# Alpine head unit faceplate cradle



## haromaster87 (Jan 20, 2012)

Hey guys,


My Alpine 7524 cassette deck was knocked off of a table the other day and while the overall unit survived, the plastic trim face that holds the removable faceplate was damaged. The corner was pretty badly broken and the stub hooks which hold the faceplate on were dislodged. I made some careful attempts to repair it but it's just not holding together properly. 

Does anyone know where I might be able to source a new one of these? I realize this is a fairly feeble effort, but I just wanted to check, since this leaves an otherwise perfect head unit unusable. 

I searched a few parts sites and I found a piece called a "Nose Piece" listed for this head unit. But I cannot find any sort of description as to what this is. Anyone heard that part in reference to head units?

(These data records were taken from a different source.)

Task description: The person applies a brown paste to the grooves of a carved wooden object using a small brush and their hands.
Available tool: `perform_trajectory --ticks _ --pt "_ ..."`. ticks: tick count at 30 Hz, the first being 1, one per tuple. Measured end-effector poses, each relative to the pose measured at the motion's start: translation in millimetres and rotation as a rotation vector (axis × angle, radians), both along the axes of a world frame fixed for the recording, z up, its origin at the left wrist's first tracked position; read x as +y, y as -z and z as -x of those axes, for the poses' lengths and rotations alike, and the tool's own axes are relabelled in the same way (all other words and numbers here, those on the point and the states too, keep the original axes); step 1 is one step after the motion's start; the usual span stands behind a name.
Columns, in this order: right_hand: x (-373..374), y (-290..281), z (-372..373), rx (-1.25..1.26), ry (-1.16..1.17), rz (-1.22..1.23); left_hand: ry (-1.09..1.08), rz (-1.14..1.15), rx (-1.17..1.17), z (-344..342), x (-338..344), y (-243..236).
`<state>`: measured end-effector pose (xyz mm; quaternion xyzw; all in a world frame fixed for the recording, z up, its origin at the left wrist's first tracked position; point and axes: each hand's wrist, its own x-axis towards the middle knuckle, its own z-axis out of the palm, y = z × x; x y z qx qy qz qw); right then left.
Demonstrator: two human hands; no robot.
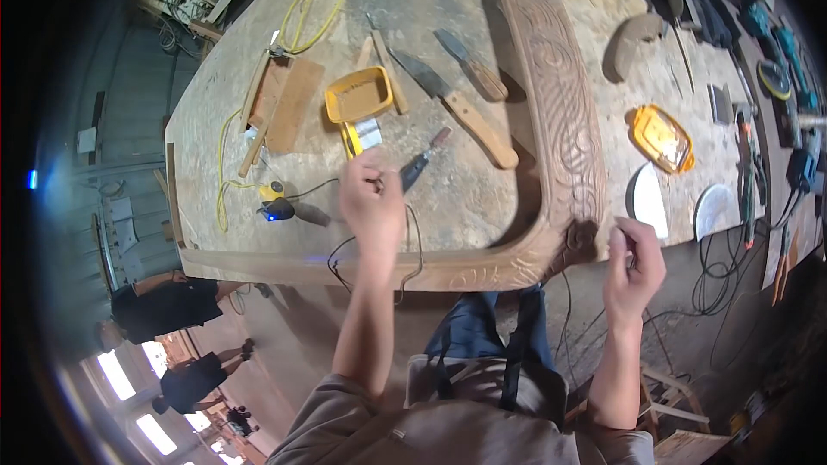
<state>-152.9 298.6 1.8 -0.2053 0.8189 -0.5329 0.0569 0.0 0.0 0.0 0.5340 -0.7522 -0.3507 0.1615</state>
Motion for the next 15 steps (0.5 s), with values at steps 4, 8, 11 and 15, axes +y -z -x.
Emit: perform_trajectory --ticks 4,8,11,15 --pt "-96.9 -20.8 17.2 0.29 -0.156 -0.151 0.084 0.377 -0.154 -13.7 -60.6 -10.0" --pt "-190.9 -7.9 42.6 0.528 -0.315 -0.286 0.146 0.46 -0.125 -9.0 -97.7 -6.0" --pt "-241.9 15.1 47.5 0.559 -0.379 -0.597 0.222 0.441 -0.156 -8.1 -128.4 2.2" --pt "-263.2 27.0 64.6 0.622 -0.333 -0.623 0.372 0.35 -0.068 17.2 -153.2 1.2"
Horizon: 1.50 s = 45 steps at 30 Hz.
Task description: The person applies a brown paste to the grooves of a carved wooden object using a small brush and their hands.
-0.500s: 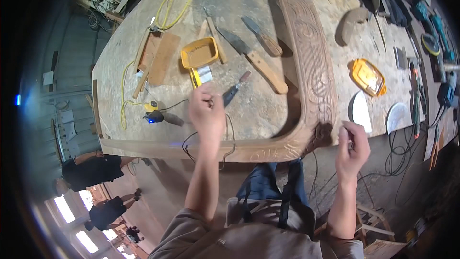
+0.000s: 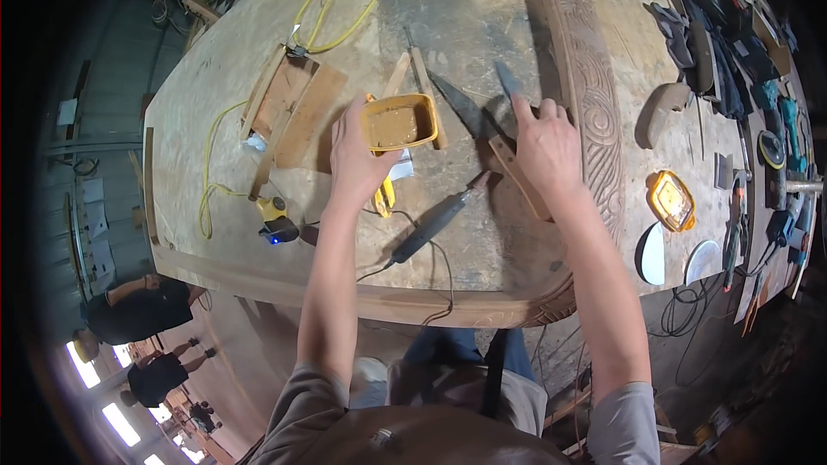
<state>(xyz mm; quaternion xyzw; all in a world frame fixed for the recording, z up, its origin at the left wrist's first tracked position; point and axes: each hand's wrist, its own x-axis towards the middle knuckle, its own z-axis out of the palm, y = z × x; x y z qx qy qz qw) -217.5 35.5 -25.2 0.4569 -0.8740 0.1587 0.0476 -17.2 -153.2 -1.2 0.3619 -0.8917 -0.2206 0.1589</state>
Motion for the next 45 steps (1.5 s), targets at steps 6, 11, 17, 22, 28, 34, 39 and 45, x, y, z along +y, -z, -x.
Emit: perform_trajectory --ticks 6,11,17,22,28,34,39,45 --pt "79.3 -60.1 8.5 -1.213 0.141 0.669 0.037 -0.42 0.226 -7.0 -24.8 34.9" --pt "215.7 -110.9 -19.0 -0.806 0.067 1.022 -0.002 -0.254 0.437 -11.0 -19.9 16.0" --pt "292.1 -84.0 -74.0 -0.382 0.754 1.11 0.058 -0.743 0.652 -48.2 67.0 -23.7" --pt "303.1 -7.0 -76.3 -0.435 0.844 0.829 0.396 -0.962 0.548 -89.7 164.6 -2.6" --pt "327.3 13.0 -96.2 -0.377 0.672 0.942 0.567 -0.798 0.222 -84.4 240.3 -9.7" --pt "339.4 -34.1 -185.6 -0.875 0.735 1.587 0.614 -0.814 0.303 -54.7 288.6 -10.6" --pt "326.0 -45.8 -202.1 -0.75 0.573 1.202 0.847 -0.578 0.194 -40.4 291.0 -8.0" --pt "312.8 -32.7 -184.9 -0.609 0.364 0.893 0.917 -0.699 -0.013 -31.2 282.3 -14.3"
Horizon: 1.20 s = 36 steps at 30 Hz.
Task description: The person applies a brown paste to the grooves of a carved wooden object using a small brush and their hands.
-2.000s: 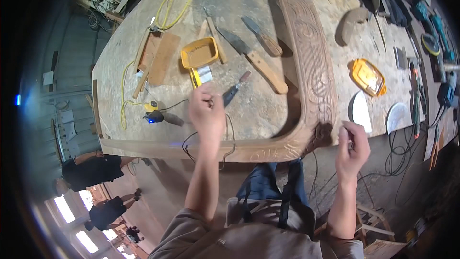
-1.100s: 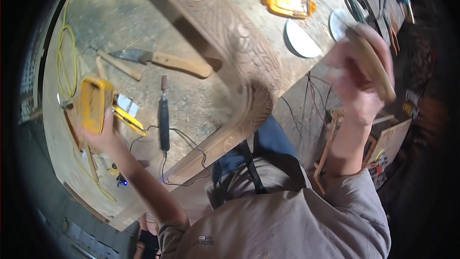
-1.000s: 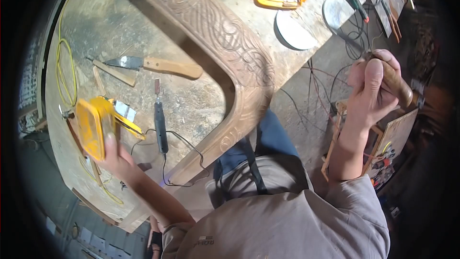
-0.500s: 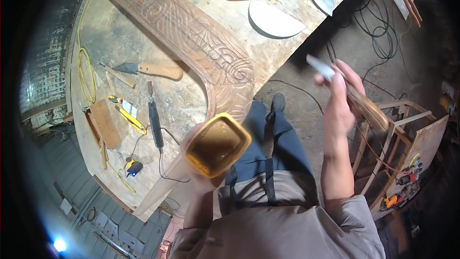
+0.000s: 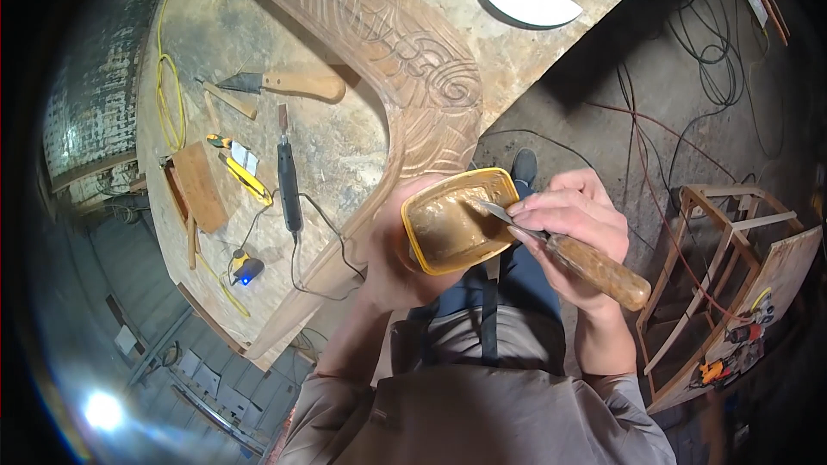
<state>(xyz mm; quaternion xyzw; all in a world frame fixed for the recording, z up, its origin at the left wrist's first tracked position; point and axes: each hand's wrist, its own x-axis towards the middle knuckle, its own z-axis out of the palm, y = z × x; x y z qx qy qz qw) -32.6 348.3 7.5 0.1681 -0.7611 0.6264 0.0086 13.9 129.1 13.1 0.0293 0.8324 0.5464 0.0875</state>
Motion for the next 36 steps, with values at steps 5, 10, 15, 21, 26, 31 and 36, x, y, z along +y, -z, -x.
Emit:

I'd just like to be able to use this deck again. If anyone has an Apline 7524 or 7525 that is no longer working and you might be interested in doing something with it, please PM me. 

Any other ideas or sources are much appreciated. I'll attach a pic of the part for reference. 


Thanks guys!


----------



## ATOMICTECH62 (Jan 24, 2009)

I believe this might be what you found,but here goes,

Alpine 7524 Parts and Accessories Library from Pacparts

You could give them a call.They have Emailed me the parts diagram before.


----------